▸ Action item: Nothing but the text should be carried over: reproduce all the data exactly and leave out every image.

Given data below:

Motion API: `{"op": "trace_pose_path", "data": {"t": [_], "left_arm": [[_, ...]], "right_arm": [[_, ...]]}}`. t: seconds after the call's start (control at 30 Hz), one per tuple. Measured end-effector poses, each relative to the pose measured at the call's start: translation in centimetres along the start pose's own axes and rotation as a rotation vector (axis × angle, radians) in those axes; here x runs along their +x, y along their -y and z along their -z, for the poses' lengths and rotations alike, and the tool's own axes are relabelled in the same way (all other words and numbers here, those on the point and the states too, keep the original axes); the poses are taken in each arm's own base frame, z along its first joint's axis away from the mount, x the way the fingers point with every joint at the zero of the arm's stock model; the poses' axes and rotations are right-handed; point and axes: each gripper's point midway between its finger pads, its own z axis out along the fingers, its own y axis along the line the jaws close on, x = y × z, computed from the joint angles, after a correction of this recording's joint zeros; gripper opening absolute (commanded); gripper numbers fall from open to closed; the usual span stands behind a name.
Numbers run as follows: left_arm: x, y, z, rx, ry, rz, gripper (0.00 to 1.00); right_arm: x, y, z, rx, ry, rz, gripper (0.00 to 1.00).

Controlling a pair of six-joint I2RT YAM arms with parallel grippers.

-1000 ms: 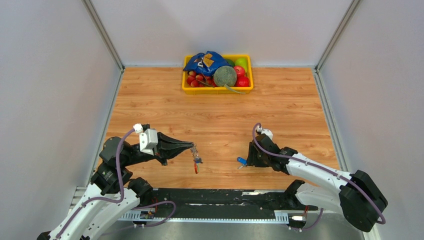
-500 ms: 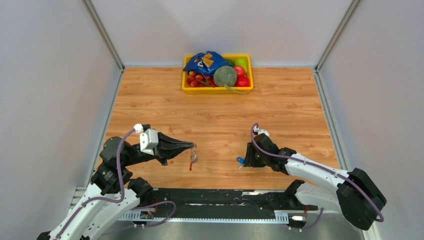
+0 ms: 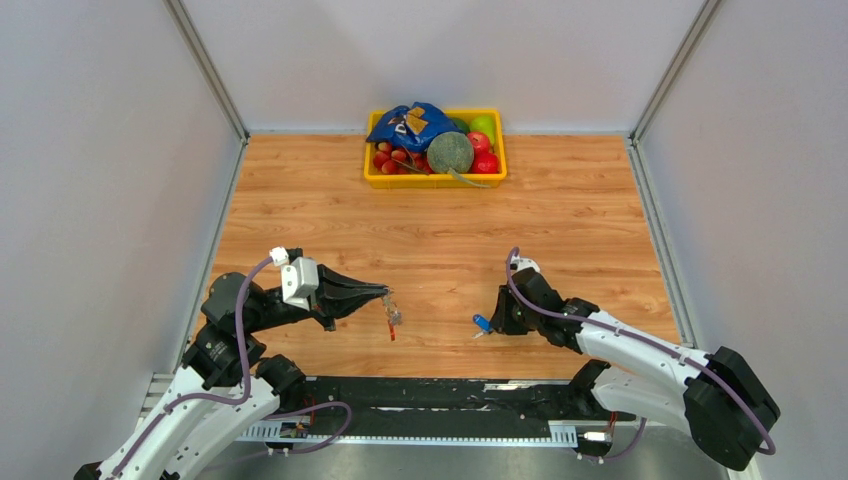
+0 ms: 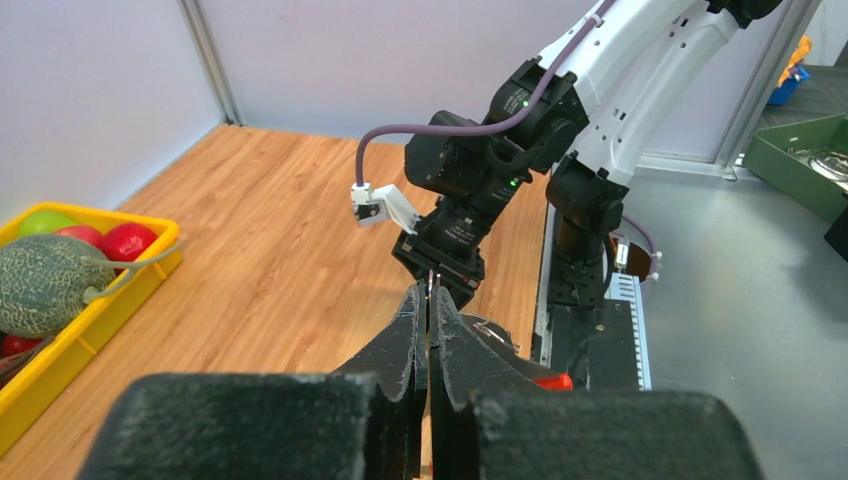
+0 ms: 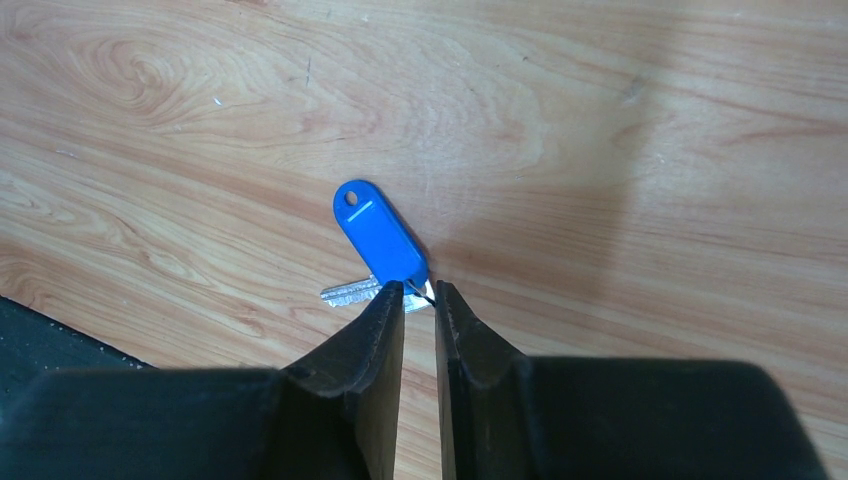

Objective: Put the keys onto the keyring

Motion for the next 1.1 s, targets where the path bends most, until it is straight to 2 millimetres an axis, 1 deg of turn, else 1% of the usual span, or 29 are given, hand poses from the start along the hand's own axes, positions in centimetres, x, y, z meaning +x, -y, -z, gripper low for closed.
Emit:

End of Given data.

▸ Output:
Motion API: `{"op": "trace_pose_path", "data": {"t": [_], "left_arm": [[_, ...]], "right_arm": [[_, ...]]}}`. t: seconds after the call's start (control at 30 Hz), one per tuple. Measured end-effector poses, each relative to the pose measured at the call's start: translation in centimetres along the start pose's own axes and rotation as a rotation vector (axis × angle, radians) in those axes; here x runs along their +x, y along their -y and z along their -z, for the poses' lengths and rotations alike, and the tool's own axes are relabelled in the same way (all other words and numbers here, those on the point and the states too, keep the original axes); the poses are taken in each arm's own base frame, z along its first joint's axis away from the mount, x the way the fingers point with every joint at the zero of the arm's stock model; the poses' axes and rotations are right-handed; point and axes: each gripper's point midway between its finger pads, its own z axis out along the fingers, its own y axis along the line the jaws close on, x = y × z, computed from the joint angles, after a correction of this recording's joint zeros; gripper opening absolute (commanded); gripper numbers fall from open to closed; the usual span stands behind a name.
Numbers run as follows: left_arm: x, y, z, rx, ry, rz, gripper (0.00 to 1.00); right_arm: x, y, z, rx, ry, rz, gripper (0.00 to 1.00).

Controlling a pair of six-joint I2RT YAM arms with parallel grippers.

-1000 ms: 
-500 ms: 
+0 ms: 
+0 ms: 
+0 ms: 

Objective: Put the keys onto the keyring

Motion for the next 1.1 s, targets where the path bends most, until it is straight to 2 millimetres an axis, 1 deg of turn, else 1% of the usual span, or 29 are given, hand poses from the start along the hand's own axes, positions in centimetres, x, y, z meaning +x, -y, -z, gripper low for closed.
Emit:

The output is complete as it stands.